* Provided data *
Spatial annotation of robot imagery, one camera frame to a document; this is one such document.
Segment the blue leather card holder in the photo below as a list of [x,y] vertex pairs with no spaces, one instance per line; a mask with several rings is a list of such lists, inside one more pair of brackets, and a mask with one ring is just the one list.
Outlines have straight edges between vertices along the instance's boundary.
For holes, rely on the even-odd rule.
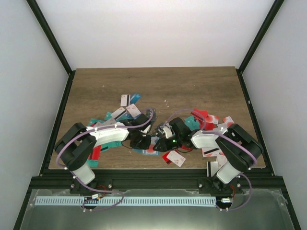
[[148,149],[132,149],[133,151],[137,153],[141,153],[142,155],[146,156],[160,156],[159,151],[153,150],[155,144],[158,142],[159,138],[158,137],[152,137],[151,138],[151,144]]

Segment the white floral card front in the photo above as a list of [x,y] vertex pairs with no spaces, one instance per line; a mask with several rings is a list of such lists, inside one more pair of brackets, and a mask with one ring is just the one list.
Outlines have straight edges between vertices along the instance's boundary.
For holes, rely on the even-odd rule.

* Action item *
Go through the listing above and write it all out exactly, leaving out any picture.

* Solved exercise *
Spatial annotation of robot imagery, one camera frame to a document; this is one such document.
Segment the blue leather card holder in the photo below as a list of [x,y] vertex pairs with no spaces, one instance per line; a mask with several rings is a list of such lists, inside one more pair of brackets, and a mask with one ring is just the one list.
Outlines have straight edges between vertices along the instance's boundary.
For holes, rely on the even-odd rule.
[[148,149],[132,149],[133,151],[137,153],[141,153],[142,155],[146,156],[160,156],[159,151],[153,150],[155,144],[158,142],[159,138],[158,137],[152,137],[151,138],[151,144]]

Segment the white floral card front in the photo above as a list of [x,y] vertex pairs with no spaces, one instance per line; a mask with several rings is a list of such lists, inside one more pair of brackets, and a mask with one ring is just the one list.
Outlines have straight edges between vertices along the instance's boundary.
For holes, rely on the even-odd rule.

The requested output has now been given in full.